[Task statement]: Set down the full listing that follows, word for word.

[Supplied data]:
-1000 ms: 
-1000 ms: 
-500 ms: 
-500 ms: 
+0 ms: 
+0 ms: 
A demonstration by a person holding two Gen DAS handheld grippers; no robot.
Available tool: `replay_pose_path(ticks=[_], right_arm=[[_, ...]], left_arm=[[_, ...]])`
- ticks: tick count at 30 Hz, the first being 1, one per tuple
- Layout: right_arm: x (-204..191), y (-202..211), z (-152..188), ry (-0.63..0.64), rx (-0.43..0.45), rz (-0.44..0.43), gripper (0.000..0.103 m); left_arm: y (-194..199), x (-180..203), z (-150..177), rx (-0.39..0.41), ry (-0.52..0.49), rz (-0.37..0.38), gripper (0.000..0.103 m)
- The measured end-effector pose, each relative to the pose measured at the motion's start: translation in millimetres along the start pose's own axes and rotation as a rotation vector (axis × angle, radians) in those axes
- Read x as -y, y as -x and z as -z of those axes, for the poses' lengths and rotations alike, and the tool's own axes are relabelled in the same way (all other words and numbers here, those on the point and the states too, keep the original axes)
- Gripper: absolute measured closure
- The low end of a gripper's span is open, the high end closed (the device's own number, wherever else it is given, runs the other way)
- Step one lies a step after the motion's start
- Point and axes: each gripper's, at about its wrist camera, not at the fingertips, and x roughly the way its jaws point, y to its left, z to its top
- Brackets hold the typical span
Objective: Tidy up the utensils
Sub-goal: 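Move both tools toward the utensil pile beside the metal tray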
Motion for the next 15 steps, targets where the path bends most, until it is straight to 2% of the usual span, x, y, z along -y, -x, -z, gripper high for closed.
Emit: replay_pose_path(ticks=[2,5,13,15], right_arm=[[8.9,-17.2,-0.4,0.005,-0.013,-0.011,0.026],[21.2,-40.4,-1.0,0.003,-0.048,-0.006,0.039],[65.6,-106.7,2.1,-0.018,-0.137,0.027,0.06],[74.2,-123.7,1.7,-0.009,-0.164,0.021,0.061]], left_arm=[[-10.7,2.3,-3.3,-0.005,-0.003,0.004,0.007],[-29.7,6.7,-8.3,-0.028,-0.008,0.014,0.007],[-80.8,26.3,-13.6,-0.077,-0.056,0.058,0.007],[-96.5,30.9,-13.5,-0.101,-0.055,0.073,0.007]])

[Solution]:
-1000 ms: 
-1000 ms: 
-500 ms: 
-500 ms: 
+0 ms: 
+0 ms: 
A demonstration by a person holding two Gen DAS handheld grippers; no robot.
Available tool: `replay_pose_path(ticks=[_], right_arm=[[_, ...]], left_arm=[[_, ...]])`
- ticks: tick count at 30 Hz, the first being 1, one per tuple
- Layout: right_arm: x (-204..191), y (-202..211), z (-152..188), ry (-0.63..0.64), rx (-0.43..0.45), rz (-0.44..0.43), gripper (0.000..0.103 m); left_arm: y (-194..199), x (-180..203), z (-150..177), rx (-0.39..0.41), ry (-0.52..0.49), rz (-0.37..0.38), gripper (0.000..0.103 m)
- The measured end-effector pose, each relative to the pose measured at the motion's start: translation in millimetres along the start pose's own axes and rotation as a rotation vector (axis × angle, radians) in those axes
- Read x as -y, y as -x and z as -z of those axes, for the poses' lengths and rotations alike, and the tool's own axes are relabelled in the same way (all other words and numbers here, those on the point and the states too, keep the original axes)
- Gripper: absolute measured closure
- The low end of a gripper's span is open, the high end closed (the device's own number, wherever else it is given, runs the other way)
- Step one lies a step after the motion's start
- Point and axes: each gripper's, at about its wrist camera, not at the fingertips, and x roughly the way its jaws point, y to its left, z to its top
- Brackets hold the typical span
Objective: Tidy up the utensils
Sub-goal: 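Move both tools toward the utensil pile beside the metal tray
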Motion for the next 15 steps, targets where the path bends most, until it is straight to 2% of the usual span, x, y, z along -y, -x, -z, gripper high for closed.
Emit: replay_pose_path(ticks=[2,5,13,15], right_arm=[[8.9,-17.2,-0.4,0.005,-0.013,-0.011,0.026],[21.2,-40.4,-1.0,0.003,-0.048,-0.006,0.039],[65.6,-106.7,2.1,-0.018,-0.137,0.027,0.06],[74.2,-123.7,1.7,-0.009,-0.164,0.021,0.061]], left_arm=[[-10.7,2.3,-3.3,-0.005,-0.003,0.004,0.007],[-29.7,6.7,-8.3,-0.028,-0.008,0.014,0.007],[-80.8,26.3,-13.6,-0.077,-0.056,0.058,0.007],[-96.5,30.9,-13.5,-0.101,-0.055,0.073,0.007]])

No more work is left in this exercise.